Task goal »
Would you please output, word for word, the span of the listing below that opens on the line containing "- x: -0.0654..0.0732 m" and closes on the line containing "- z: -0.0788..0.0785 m"? Include both ends and nothing more.

────────────────────────────────────────

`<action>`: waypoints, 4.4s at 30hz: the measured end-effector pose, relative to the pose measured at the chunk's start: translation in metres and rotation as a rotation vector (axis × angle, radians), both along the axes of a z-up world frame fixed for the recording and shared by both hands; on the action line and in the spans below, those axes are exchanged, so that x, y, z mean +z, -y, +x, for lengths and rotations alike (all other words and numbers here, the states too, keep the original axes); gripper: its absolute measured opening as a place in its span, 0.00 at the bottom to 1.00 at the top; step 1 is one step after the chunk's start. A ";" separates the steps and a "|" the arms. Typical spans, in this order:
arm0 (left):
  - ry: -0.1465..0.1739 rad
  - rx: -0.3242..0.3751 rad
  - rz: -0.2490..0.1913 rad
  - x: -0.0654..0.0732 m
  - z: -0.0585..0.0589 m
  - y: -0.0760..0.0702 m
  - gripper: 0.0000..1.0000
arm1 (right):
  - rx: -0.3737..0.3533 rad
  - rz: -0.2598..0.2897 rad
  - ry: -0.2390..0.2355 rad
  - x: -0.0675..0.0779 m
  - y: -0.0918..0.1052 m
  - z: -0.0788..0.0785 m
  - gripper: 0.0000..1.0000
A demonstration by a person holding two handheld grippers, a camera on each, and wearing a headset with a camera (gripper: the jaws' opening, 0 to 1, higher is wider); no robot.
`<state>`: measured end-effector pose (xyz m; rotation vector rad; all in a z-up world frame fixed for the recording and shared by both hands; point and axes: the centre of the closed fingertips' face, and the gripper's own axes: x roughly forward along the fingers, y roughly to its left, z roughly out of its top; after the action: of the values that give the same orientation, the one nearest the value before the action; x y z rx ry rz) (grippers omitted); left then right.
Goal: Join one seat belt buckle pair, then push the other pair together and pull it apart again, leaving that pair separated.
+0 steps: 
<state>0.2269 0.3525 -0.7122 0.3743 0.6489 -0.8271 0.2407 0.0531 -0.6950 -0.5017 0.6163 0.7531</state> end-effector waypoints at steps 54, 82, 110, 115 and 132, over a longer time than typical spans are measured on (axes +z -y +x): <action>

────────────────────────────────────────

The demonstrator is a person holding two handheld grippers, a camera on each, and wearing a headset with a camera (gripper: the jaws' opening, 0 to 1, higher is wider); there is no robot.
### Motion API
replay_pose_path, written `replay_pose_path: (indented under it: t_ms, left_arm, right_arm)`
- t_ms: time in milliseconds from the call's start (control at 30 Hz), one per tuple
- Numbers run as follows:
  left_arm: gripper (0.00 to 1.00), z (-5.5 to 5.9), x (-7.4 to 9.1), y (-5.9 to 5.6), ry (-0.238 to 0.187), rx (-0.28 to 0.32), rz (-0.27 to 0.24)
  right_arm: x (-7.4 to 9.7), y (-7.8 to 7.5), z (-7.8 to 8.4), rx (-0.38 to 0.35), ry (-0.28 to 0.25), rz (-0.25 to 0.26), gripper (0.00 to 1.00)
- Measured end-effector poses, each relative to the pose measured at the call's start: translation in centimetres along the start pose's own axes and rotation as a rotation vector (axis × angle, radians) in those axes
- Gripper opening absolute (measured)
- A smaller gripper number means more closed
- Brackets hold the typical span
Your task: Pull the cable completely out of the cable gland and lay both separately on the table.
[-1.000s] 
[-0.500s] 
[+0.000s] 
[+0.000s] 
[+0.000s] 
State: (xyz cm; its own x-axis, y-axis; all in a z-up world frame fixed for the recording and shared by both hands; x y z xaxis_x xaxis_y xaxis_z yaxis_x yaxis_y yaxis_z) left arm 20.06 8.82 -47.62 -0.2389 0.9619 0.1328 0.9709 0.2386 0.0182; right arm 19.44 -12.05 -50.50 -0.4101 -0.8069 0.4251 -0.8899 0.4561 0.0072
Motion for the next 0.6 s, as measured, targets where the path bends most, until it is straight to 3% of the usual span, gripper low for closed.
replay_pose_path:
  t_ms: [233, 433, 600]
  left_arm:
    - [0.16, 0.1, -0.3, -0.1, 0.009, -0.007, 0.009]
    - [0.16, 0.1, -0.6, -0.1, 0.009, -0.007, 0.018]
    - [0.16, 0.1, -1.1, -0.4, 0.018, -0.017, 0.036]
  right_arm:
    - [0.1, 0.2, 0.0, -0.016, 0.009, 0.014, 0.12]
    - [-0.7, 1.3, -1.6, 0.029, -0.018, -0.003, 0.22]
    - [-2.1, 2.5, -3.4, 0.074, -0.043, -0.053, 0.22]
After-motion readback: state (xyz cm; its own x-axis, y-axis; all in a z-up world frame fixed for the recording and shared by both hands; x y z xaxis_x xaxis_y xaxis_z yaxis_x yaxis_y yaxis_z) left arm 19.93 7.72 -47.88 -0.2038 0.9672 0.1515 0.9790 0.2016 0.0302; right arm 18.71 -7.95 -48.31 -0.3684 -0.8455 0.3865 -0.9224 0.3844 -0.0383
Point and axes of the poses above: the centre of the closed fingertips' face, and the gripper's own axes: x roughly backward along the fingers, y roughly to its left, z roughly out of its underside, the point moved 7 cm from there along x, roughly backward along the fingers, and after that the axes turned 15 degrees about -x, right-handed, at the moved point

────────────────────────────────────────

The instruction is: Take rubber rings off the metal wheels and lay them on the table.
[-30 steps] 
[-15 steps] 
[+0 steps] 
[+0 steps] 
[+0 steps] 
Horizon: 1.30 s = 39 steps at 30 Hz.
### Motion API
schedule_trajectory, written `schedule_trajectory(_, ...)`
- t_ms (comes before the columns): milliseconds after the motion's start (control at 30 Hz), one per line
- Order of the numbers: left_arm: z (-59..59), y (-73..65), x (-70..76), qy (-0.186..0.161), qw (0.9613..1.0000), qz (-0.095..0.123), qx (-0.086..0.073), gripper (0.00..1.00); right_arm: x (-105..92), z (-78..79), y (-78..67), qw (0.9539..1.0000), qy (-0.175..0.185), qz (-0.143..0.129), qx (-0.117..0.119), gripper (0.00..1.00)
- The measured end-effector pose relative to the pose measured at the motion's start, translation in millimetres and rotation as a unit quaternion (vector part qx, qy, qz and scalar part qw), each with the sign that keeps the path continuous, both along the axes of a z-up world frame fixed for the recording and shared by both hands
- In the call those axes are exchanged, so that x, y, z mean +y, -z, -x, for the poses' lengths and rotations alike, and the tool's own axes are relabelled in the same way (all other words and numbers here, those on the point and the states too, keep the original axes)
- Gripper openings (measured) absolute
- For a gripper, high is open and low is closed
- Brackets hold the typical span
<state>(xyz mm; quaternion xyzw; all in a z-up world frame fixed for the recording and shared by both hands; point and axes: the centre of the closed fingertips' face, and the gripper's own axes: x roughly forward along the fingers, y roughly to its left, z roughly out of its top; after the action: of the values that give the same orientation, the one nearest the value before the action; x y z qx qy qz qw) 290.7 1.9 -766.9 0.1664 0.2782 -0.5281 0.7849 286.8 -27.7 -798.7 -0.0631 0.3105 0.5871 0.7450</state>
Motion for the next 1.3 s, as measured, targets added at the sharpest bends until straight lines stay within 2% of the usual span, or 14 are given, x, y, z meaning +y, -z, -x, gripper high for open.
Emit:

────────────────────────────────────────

Written reply »
  - x: -0.0654..0.0732 m
  - z: -0.0585..0.0589 m
  - y: -0.0760..0.0702 m
  - gripper: 0.0000..1.0000
arm1 (right):
  - rx: -0.3737..0.3533 rad
  - rz: -0.2598..0.2897 rad
  - ry: -0.2390..0.2355 rad
  - x: -0.0675..0.0779 m
  - y: -0.0918..0.1052 m
  - z: -0.0788..0.0785 m

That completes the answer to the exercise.